O disco abre com "Holiday in the sun", com um som de uma marcha e em seguidas guitarras bem cheias de overdrive. Esse tipo de som na guitarra, deu a cara para o rock moderno inglês, vide The Jam, The Smiths e Oasis. A canção seguinte com solo bem alegre e ágil, e uma batida que remete muito bem a genéricos como Green Day.

"Bodies" já começa com um solo que é som do fim do mundo (rsrs), música da pesada, com vocal rápido de Rotten, e uma letra muito podre, que trata sobre aborto. Essa tem uma levada de guitarra que é o que eu chamo de estilo clássico de tocar punk. Isso sem contar com o poderoso refrão, que dá vontade de sair gritando ""Bodyyyyy... I'm not an animal!".

"EMI (unlimited edition" é uma crítica diretíssima à poderosa gravadora EMI, que na epóca tinha decidido rescindir o contrato com os Pistols antes mesmo de lançar o primeiro disco, isso devido ao famoso "fuck you" que Rotten disse em um programa de Tv ao vivo. Em homenagem, os pistols fizeram essa canção "Não julgue um livro pela capa" diz um trecho. O mesmo aconteceu depois com a gravadora A&M, após o lançamente de "God save the queen", afinal que gravadora iria querer ter o seu nome vínculado a um hino musical que maldizia a realeza britânica?

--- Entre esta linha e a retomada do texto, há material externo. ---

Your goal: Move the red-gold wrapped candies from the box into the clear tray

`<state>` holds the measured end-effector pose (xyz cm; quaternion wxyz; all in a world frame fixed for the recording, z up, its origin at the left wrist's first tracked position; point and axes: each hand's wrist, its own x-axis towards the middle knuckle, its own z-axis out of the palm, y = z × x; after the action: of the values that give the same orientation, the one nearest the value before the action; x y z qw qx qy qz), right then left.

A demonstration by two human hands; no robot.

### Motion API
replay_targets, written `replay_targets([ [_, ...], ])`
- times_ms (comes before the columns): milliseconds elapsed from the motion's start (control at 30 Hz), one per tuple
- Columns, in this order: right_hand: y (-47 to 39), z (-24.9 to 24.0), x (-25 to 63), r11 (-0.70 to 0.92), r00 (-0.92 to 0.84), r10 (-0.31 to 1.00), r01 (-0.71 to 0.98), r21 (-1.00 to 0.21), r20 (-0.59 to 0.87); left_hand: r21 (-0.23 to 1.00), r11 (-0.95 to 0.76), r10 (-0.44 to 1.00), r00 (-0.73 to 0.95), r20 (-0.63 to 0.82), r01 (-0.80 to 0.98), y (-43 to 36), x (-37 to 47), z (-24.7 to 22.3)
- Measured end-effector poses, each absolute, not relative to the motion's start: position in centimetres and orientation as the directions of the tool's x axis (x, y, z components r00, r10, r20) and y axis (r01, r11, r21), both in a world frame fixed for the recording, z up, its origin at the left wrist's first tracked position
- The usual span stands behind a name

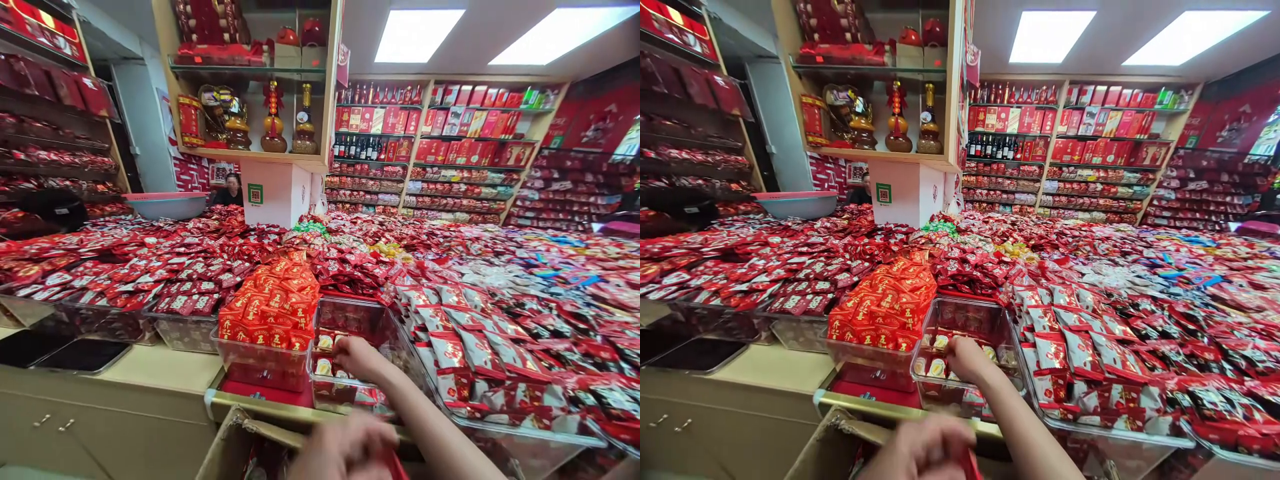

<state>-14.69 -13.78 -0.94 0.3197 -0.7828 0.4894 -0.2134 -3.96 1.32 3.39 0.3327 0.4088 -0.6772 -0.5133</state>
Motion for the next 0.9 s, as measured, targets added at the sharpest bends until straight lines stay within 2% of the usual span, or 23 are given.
replay_targets([
  [67,-13.7,-0.2,-14.9,-0.314,0.378,-0.918,-0.51,-0.801,0.119,0.976,0.188,-0.953,-0.262,0.153,-0.112,-1.1,-3.1,4.8],
  [100,-13.6,0.3,-15.0,-0.308,0.346,-0.925,-0.44,-0.843,0.157,0.969,0.245,-0.966,-0.081,0.245,0.014,-2.4,-2.6,5.3],
  [167,-13.1,1.1,-15.2,-0.286,0.292,-0.936,-0.294,-0.912,0.199,0.937,0.31,-0.95,0.094,0.299,0.161,-4.8,-1.5,5.6],
  [267,-11.7,1.8,-15.4,-0.237,0.308,-0.929,-0.07,-0.969,0.205,0.925,0.336,-0.939,0.142,0.314,0.175,-7.0,-0.6,4.8],
  [367,-10.4,1.8,-15.5,-0.2,0.372,-0.902,0.095,-0.975,0.221,0.922,0.352,-0.933,0.144,0.331,0.162,-7.5,-0.7,3.3],
  [567,-10.1,1.3,-16.0,-0.164,0.329,-0.916,0.211,-0.964,0.229,0.923,0.367,-0.929,0.095,0.358,0.115,-6.9,-1.5,2.1],
  [633,-10.0,1.4,-16.0,-0.167,0.32,-0.92,0.209,-0.964,0.228,0.926,0.373,-0.927,0.079,0.367,0.064,-7.0,-1.6,1.9],
  [700,-9.8,1.8,-16.1,-0.274,0.314,-0.901,0.125,-0.953,0.3,0.926,0.376,-0.925,0.048,0.376,0.0,-7.1,-1.7,1.7],
  [800,-9.7,2.8,-16.4,-0.527,0.328,-0.825,-0.154,-0.836,0.46,0.921,0.376,-0.927,-0.039,0.374,-0.099,-7.1,-1.8,1.2],
  [833,-9.8,3.2,-16.6,-0.551,0.321,-0.822,-0.243,-0.798,0.47,0.917,0.377,-0.926,-0.061,0.372,-0.13,-7.0,-1.8,1.2],
  [900,-10.3,3.7,-17.0,-0.487,0.27,-0.873,-0.425,-0.763,0.407,0.907,0.376,-0.926,-0.091,0.365,-0.191,-6.9,-1.9,1.3],
])
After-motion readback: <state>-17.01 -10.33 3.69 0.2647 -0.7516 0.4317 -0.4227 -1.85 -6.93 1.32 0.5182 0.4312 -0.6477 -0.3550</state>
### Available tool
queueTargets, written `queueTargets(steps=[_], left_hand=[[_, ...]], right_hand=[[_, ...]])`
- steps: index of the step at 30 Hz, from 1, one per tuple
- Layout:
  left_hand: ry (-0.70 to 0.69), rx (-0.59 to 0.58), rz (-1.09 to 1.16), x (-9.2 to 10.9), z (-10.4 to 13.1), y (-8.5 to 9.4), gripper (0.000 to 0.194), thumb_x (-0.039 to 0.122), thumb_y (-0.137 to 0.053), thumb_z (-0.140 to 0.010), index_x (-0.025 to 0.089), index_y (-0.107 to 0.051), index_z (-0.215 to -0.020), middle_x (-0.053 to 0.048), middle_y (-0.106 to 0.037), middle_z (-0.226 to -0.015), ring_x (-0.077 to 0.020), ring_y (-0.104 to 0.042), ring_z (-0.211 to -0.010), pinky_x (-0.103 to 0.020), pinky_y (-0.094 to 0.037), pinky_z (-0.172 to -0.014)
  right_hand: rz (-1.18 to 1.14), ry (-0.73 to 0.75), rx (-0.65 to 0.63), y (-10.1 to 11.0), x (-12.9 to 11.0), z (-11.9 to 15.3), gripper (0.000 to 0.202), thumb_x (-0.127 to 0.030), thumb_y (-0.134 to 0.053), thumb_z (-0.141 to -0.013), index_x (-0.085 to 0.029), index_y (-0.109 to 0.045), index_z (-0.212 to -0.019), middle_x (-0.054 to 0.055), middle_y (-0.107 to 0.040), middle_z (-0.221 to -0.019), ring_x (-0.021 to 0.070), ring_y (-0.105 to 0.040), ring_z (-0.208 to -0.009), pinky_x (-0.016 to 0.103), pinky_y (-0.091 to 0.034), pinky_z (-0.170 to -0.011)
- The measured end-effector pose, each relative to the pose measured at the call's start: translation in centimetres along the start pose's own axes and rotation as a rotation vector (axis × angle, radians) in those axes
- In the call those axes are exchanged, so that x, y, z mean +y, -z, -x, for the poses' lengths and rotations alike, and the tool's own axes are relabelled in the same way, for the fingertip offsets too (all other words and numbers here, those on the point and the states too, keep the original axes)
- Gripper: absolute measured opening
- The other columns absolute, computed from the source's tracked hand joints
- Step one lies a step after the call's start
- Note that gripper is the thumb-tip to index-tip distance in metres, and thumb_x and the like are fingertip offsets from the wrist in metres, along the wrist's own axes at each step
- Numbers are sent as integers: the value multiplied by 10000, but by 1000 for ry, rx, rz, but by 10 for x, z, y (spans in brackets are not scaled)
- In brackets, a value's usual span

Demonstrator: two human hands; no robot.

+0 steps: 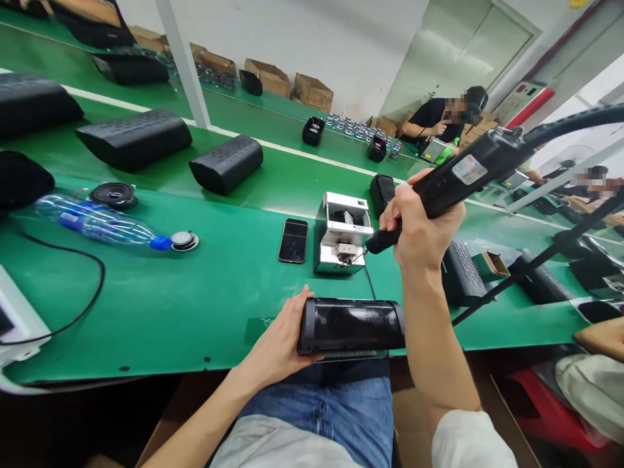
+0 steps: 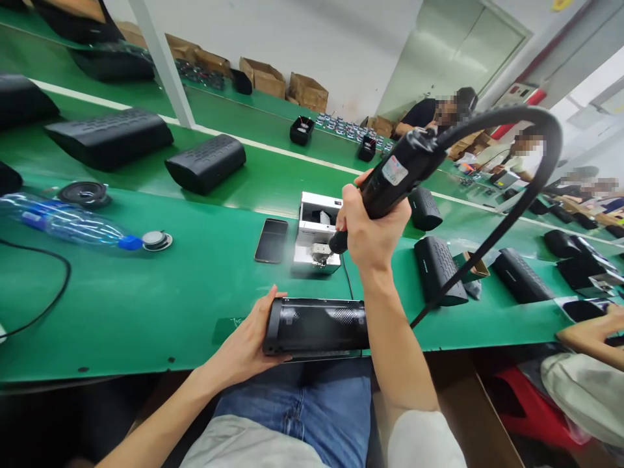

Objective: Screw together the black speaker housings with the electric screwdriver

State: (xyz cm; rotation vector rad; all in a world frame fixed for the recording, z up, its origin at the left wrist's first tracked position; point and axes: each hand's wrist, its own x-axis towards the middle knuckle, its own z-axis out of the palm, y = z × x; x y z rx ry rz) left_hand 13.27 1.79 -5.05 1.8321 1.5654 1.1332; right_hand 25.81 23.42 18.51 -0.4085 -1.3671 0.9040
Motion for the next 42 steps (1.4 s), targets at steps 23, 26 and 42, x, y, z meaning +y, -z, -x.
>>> queueTargets(steps=[23,26,42], left_hand=[[-9,21,2,-1,1,-3,1636,125,-1054,-809,431,130,-1895,-229,-491,-1790,-523,-529,-1663,-777,-524,-1329],[-2,18,-8,-1,1,-3,1636,116,-1056,-802,422,125,-1892,-237,-483,-1785,-526,-520,-1664,-782,-534,-1320],[25,26,19,-4,1,-6,1630,89,-1060,-773,427,68,-1901,-229,-499,-1778,-519,-542,-1656,-768,-539,-1317]], right_hand=[[-15,208,151,3,-29,-14,137,-168,-778,-905,-259,-677,-906,-110,-529,-566,126,-505,-413,279,-459,-432],[-30,399,310,6,-24,-25,133,-118,-713,-972,-244,-669,-965,-108,-513,-592,113,-513,-442,261,-479,-473],[-16,88,66,6,-17,-8,204,-238,-828,-839,-271,-627,-846,-122,-516,-538,119,-478,-381,274,-442,-409]])
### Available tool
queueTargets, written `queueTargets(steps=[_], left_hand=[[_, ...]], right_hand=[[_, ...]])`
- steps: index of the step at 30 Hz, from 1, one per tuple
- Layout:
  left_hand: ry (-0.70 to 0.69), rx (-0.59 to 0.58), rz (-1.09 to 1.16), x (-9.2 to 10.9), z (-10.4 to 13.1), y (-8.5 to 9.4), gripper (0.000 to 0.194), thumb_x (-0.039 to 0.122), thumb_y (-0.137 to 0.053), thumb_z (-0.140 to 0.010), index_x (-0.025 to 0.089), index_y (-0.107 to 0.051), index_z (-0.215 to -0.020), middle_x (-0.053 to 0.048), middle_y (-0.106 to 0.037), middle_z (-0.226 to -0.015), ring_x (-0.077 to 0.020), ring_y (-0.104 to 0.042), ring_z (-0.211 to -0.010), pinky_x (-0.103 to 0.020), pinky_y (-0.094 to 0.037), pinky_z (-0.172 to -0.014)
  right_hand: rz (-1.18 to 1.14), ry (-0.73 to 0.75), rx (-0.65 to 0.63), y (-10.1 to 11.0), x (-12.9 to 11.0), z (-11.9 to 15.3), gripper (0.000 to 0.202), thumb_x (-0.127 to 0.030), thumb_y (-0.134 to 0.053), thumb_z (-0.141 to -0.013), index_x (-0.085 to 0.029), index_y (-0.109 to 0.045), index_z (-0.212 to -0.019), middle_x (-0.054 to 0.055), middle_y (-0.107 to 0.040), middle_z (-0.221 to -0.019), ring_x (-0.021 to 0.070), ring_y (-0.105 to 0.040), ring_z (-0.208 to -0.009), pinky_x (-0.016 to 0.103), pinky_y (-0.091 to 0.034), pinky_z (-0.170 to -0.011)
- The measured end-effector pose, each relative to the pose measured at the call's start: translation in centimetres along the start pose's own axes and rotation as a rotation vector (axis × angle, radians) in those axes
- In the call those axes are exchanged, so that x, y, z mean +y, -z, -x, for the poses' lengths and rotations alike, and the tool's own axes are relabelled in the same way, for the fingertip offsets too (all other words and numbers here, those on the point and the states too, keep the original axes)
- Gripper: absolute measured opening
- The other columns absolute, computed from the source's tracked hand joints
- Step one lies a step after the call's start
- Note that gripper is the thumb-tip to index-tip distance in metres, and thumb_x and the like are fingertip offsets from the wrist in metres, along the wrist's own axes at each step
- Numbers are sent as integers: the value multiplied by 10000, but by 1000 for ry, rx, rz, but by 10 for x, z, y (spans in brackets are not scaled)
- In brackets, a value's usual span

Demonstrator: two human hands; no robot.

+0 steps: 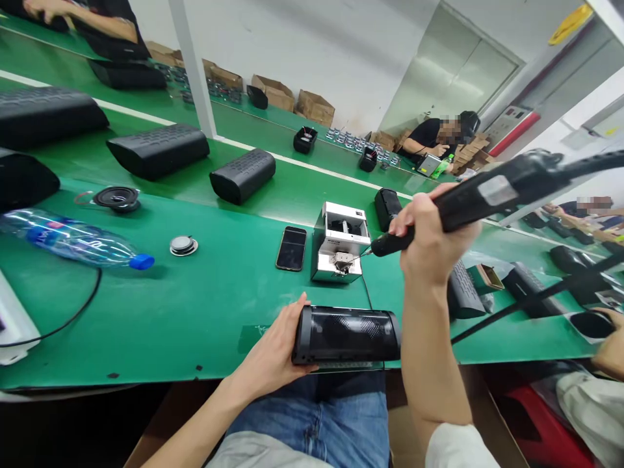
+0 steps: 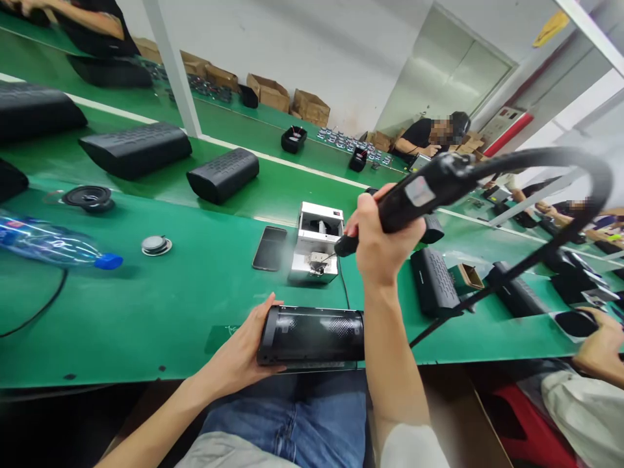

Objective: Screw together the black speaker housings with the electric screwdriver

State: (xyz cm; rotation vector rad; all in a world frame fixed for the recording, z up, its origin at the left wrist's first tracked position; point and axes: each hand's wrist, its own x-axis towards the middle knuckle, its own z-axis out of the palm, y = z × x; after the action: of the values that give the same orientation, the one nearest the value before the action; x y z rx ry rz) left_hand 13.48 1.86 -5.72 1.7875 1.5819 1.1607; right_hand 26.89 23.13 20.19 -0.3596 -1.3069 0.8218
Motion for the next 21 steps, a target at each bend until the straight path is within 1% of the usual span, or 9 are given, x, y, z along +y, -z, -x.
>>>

O disco conta com a canção que fez a minha cabeça, "Anarchy in the uk" tem tudo o que um clássico do rock precisa. Refrão que cola, riffs que agitam, solo de guitarra na hora certa e sem frescura, e acima de tudo, o vocal desesperado de Rotten que parece estar louco para cantar tudo aquilo como se fosse a última vez na vida. A introdução com aquele "lights... now! hahahaha" é muuuuuuuuuuuuuuuuuuuito louco!

Essas canções só são uns destaques "meus", mas eu recomendo o disco do início ao fim , e é ideal para se agitar festa (as famosas ROCKADAS).